* _Your goal_: From the line that has "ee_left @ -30" down to the last line of the data below, set down every line exactly, but none of the pictures.

* _Given data_:
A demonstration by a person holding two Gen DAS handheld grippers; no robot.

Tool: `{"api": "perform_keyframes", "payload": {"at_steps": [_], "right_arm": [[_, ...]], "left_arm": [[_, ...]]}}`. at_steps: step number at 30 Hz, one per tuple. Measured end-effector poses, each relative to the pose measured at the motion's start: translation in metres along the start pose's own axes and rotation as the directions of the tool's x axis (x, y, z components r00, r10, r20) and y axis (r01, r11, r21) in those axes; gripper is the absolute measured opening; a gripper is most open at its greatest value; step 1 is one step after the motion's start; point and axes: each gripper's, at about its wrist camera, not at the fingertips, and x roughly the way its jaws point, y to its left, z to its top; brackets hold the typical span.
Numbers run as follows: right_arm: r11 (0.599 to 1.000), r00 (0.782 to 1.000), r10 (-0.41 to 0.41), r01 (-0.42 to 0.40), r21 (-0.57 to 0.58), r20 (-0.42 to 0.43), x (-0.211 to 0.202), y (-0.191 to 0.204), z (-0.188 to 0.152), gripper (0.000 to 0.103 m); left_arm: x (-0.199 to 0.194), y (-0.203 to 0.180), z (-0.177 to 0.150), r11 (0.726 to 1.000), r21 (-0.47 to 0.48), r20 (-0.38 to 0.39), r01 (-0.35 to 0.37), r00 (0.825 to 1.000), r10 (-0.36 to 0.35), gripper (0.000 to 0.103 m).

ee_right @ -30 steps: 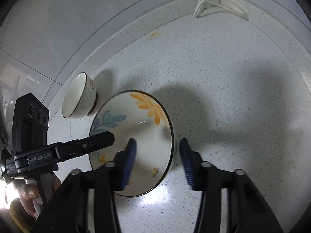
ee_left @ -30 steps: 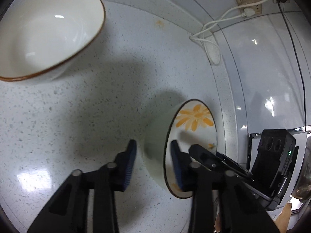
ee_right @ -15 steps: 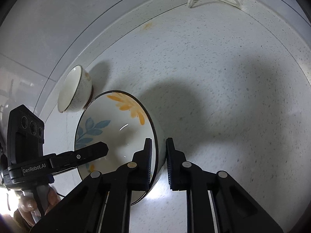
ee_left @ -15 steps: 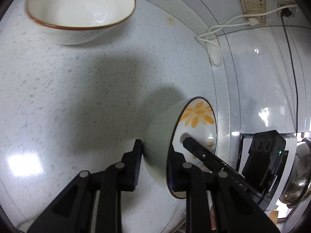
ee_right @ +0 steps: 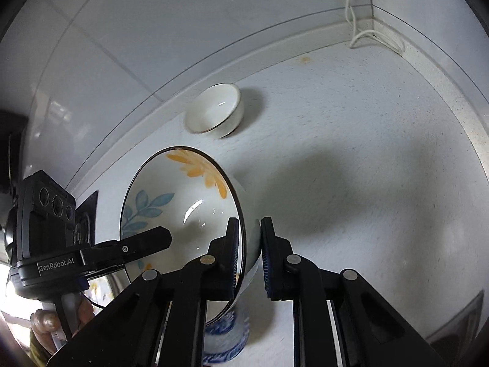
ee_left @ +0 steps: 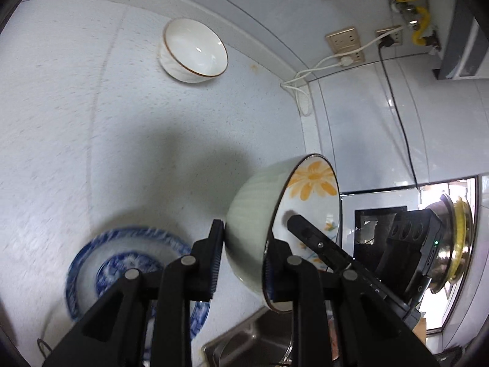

* _Answer area_:
ee_left @ -30 steps: 
ee_right @ -15 steps: 
ee_left @ -15 steps: 
ee_right @ +0 steps: 
ee_left @ +0 steps: 

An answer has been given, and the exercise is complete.